[Data extracted from a collection]
════

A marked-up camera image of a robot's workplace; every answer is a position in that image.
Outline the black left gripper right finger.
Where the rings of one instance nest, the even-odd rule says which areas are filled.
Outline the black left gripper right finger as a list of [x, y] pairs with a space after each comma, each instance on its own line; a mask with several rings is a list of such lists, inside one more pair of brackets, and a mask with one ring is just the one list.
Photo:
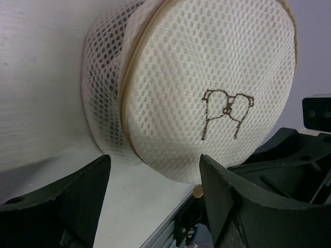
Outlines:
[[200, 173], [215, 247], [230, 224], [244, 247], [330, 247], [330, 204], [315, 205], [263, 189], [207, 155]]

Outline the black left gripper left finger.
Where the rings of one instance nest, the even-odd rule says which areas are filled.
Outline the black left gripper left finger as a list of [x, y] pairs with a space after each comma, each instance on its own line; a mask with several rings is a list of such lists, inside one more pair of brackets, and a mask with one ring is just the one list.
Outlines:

════

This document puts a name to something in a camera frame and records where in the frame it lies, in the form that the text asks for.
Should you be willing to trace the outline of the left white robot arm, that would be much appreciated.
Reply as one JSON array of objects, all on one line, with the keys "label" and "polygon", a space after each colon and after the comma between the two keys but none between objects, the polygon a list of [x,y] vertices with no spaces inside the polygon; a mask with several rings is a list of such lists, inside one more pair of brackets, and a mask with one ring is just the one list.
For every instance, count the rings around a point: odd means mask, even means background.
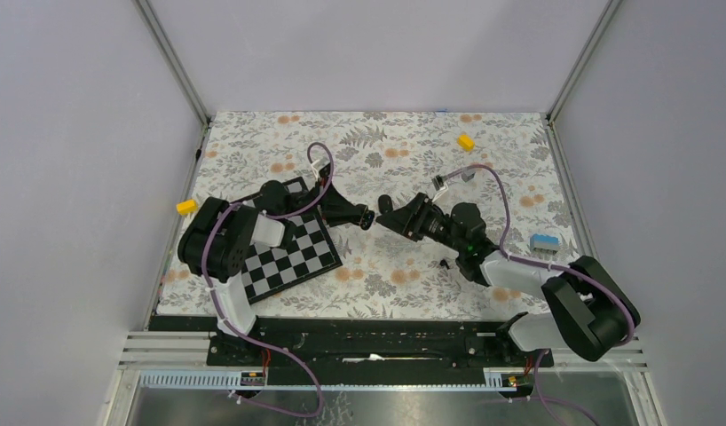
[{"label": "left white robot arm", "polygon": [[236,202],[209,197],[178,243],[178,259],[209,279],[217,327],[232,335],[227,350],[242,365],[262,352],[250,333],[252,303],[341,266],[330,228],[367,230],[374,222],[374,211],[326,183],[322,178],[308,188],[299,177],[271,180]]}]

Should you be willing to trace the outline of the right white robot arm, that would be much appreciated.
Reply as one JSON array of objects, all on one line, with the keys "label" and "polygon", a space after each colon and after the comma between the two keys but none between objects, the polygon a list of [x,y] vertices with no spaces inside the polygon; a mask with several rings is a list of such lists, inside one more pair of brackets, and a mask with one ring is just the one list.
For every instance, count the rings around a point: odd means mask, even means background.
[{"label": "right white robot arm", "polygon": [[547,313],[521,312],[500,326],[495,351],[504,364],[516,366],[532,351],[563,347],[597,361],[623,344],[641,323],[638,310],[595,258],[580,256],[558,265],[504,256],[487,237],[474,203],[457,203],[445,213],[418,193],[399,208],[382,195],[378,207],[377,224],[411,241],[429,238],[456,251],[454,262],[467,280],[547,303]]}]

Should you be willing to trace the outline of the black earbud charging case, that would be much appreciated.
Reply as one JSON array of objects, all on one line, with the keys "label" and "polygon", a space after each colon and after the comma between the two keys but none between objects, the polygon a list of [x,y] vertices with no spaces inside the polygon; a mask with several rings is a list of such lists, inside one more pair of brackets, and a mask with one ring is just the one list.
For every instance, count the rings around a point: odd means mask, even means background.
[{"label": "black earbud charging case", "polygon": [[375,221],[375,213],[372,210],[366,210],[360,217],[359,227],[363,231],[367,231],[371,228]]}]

════

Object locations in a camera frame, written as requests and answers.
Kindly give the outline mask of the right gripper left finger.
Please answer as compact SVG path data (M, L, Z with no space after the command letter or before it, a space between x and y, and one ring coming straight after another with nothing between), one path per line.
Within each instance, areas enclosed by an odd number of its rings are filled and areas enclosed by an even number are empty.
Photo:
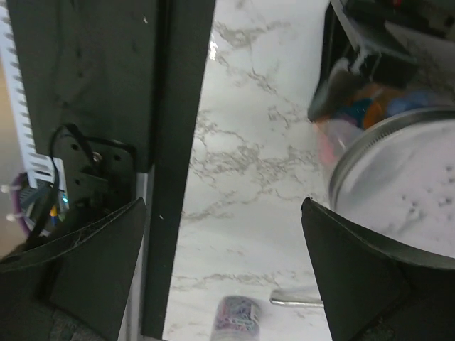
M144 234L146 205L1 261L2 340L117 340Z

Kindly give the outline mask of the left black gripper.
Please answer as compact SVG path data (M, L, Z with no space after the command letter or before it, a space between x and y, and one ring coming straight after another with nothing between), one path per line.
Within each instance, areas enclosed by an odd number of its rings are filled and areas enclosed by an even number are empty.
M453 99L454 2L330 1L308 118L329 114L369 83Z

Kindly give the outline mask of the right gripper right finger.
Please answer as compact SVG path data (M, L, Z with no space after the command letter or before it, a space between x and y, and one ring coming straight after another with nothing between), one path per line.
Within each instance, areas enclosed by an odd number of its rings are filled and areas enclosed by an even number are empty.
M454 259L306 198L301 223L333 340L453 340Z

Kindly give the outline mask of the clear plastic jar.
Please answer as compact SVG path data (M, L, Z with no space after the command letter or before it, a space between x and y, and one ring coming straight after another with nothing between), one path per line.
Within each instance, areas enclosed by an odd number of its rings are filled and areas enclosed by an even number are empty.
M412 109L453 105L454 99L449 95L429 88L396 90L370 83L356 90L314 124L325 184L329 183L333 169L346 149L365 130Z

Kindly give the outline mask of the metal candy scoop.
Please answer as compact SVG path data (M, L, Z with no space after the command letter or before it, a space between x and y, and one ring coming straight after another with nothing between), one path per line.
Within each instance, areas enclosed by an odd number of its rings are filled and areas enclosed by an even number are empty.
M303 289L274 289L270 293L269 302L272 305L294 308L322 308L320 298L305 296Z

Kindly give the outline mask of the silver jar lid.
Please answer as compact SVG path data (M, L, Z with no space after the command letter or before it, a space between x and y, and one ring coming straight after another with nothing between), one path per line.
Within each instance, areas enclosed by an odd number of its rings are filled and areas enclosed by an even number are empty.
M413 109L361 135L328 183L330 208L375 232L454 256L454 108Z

════

→ TASK ITEM:
One number is the expected answer: the count of lines above that hold the word "appreciated".

→ EXERCISE OUTPUT:
3